* **How to complete this task**: Reproduce each line from the first in the data through the line that contains "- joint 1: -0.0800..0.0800" exactly; give nothing else.

##############################

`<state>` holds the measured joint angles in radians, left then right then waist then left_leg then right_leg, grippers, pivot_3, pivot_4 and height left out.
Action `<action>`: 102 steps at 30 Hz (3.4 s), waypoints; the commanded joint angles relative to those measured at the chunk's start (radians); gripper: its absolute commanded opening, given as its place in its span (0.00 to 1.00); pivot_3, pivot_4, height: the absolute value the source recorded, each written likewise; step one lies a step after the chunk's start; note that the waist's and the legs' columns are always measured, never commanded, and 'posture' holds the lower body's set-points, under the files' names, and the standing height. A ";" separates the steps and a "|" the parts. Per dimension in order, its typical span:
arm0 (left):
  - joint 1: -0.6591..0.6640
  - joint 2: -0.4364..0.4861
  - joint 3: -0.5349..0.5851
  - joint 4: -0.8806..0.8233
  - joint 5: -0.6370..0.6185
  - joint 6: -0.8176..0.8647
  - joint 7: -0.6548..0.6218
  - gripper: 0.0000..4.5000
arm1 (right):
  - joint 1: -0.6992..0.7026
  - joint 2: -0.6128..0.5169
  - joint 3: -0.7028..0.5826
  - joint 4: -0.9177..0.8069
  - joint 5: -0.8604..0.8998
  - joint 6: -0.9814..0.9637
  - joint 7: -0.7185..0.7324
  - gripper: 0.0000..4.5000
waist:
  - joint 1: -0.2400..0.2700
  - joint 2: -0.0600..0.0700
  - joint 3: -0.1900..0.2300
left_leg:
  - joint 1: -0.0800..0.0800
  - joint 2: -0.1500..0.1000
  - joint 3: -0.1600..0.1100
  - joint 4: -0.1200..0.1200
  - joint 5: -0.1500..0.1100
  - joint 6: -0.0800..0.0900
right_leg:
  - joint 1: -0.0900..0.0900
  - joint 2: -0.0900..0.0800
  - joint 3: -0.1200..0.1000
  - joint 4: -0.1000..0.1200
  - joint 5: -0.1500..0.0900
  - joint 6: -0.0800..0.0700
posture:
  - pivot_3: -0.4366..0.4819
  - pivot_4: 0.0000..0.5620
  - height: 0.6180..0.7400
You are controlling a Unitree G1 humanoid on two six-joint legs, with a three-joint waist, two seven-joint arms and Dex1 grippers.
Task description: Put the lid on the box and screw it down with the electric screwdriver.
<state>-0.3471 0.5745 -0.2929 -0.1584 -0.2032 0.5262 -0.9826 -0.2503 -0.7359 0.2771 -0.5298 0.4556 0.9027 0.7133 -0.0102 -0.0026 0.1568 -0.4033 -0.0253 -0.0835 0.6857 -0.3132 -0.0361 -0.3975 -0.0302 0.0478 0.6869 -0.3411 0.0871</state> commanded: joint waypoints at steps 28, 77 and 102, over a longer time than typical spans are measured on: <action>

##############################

* **Exercise output**:
`<state>` holds the measured joint angles in radians, left then right then waist then left_leg then right_leg, grippers, pivot_3, pivot_4 and height left out.
Action `<action>`: 102 steps at 30 Hz (3.4 s), waypoints; the commanded joint angles relative to those measured at the chunk's start (radians); gripper: its absolute commanded opening, given as its place in its span (0.00 to 1.00); pivot_3, pivot_4, height: the absolute value the source recorded, each written likewise; step one lies a step after the chunk's start; note that the waist's and the legs' columns are always measured, never commanded, and 'posture' holds the lower body's set-points, under the files' names, and the standing height. A ";" separates the steps and a "|" the parts. Per dimension in order, its typical span:
arm0 (left):
  - joint 1: -0.6591..0.6640
  - joint 2: -0.4364..0.4861
  - joint 3: -0.5349..0.5851
  - joint 4: -0.8806..0.8233
  - joint 5: -0.6370..0.6185
  - joint 6: -0.8176..0.8647
  - joint 7: -0.6548..0.6218
  - gripper: 0.0000..4.5000
arm1 (right):
  - joint 1: -0.6992..0.7026
  - joint 2: -0.6128..0.5169
  - joint 3: -0.7028..0.5826
  - joint 4: -0.9177..0.8069
  - joint 5: -0.8604..0.8998
  - joint 6: -0.9814..0.9637
  - joint 7: -0.7185..0.7324
  - gripper: 0.0000..4.5000
waist:
  - joint 1: -0.2400..0.2700
  - joint 2: -0.0600..0.0700
  - joint 3: -0.1900..0.2300
left_leg:
  - joint 1: -0.0800..0.0800

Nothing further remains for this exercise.